You're free to look down on whoever you want. I'm free to tell you I couldn't care less, and that both replies so far just confirm how much of an emotional meltdown the reactions here really are. Your comment has managed to have nothing to do with the point I was making.
You're getting the responses you earned by intentionally being flippant as possible.
If you had presented your point more thoughtfully, maybe I'd have spoon fed the point of my response, which 100% relates to what you said: your model of time compression is describing the speed of creating code.
But Bun is more than lines of code and serves as core infrastructure for lots of other projects. It's a terrible look in terms of governance to approach this migration as they have, especially the initial denial.
That shouldn't be contentious.
There's no reason to think there was an 'initial denial'. That's the point. Everyone here is saying there was denial because all of this happened in 9 days, and again, that's a silly assertion to make when humans did not create or review the code. Someone can have a swift turn in opinion when an incredible amount of change happens in a short time. The LoC comment I made was simply to serve as an illustration to how fast things can change with LLM generated code.

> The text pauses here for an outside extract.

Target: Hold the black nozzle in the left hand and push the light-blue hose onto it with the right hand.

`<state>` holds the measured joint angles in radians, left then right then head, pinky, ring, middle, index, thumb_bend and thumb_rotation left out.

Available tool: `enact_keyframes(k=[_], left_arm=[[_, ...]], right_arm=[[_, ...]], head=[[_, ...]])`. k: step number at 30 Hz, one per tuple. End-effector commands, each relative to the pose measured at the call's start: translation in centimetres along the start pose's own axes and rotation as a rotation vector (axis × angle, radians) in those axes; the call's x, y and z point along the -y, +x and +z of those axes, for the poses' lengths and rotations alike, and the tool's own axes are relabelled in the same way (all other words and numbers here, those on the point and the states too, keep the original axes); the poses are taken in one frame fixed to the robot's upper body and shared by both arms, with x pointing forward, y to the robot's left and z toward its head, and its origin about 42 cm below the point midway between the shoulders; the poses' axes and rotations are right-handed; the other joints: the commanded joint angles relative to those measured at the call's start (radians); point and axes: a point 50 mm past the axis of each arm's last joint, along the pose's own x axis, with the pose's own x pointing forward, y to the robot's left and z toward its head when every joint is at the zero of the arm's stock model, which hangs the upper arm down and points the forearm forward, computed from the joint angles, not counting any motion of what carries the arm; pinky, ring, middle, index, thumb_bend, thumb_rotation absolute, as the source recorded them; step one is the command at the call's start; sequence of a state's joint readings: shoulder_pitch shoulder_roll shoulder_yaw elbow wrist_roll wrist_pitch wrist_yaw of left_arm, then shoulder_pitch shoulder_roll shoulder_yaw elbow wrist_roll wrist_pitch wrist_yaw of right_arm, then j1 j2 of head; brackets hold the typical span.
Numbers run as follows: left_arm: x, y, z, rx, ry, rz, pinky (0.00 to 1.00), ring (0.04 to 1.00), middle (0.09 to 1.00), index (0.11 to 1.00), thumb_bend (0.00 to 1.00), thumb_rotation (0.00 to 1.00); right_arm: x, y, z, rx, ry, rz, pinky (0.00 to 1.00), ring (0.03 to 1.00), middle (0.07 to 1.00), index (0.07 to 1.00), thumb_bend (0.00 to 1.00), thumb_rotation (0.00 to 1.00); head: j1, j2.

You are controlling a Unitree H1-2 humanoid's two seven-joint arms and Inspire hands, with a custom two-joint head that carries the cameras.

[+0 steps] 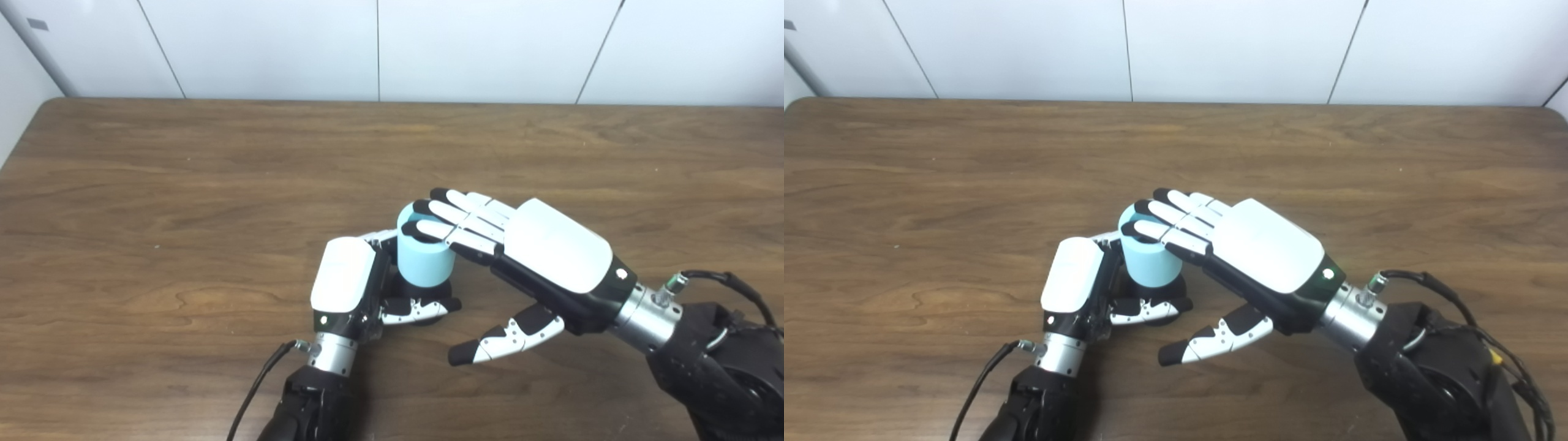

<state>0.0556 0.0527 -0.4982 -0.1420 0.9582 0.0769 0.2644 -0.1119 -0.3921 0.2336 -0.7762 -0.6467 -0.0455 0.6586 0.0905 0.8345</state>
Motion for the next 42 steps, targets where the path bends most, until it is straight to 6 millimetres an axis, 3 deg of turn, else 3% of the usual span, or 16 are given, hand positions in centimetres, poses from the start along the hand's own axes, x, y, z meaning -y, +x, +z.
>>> enact_keyframes(k=[1,23,42], left_arm=[[4.3,-3.1,1.0,-0.088,-0.054,-0.155,0.43,0.478,0.462,0.495,0.52,0.0],[4.3,-3.0,1.2,-0.087,-0.041,-0.156,0.42,0.473,0.457,0.499,0.52,0.0],[4.1,-3.1,1.2,-0.089,-0.022,-0.156,0.43,0.479,0.463,0.497,0.52,0.0]], right_arm=[[0.9,-0.2,0.5,0.03,-0.017,-0.039,0.94,0.978,0.985,0.908,0.55,0.87],[-0.5,-0.2,-0.1,0.019,-0.046,0.071,0.94,0.936,0.905,0.859,0.57,0.74],[-2.5,-0.5,-0.9,-0.015,-0.017,0.138,0.91,0.936,0.906,0.88,0.56,0.74]], head=[[0.0,0.001],[0.003,0.009],[0.005,0.013]])
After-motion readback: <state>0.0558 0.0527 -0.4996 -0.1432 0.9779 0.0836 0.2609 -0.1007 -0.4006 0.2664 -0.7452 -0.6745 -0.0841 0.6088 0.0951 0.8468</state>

I'm being flippant because this should be incredibly easy to understand.
Maybe it might be easier to understand if I was a really terrible engineer.
AI gives me 750k LoC PR that's mostly broken and unuseable on Monday.
AI then fixing it by adding another 250k LoC, is not going to convince me, a competent maintainer of a major Js runtime with years of contributions, plenty of downstream dependents, and an understanding of the AI zeitgeist... to merge it all in by the next Wednesday
Just because the machines can generate code that quickly doesn't mean that human thought has changed to moving faster. Everyone's had a problem they were working on, and the solution doesn't come sitting at the desk staring at the code, but three days later in the shower, eureka! hits. Just because machines are writing code hasn't changed the underlying human thought speed substrate. That's why people see nine days as too fast, even in this sped up AI era.
Human speed thought doesn't matter here because it's not human reviewed. The code was generated. It exists and it (now) works to the extent they're satisfied with going through with a canary release. Going on about about '9 days' is working with a mental model that simply does not apply here. That is my point.
If you think there should be human review or that there should have been a lot more human collaboration, that's one thing but accusing Jarred of lying about his intentions is another thing entirely, and one where '9 days' is not remotely the proof people think it is in this situation.
I'm not sure where I accused Jarred of lying. All I'm saying is that 9 days is not very long.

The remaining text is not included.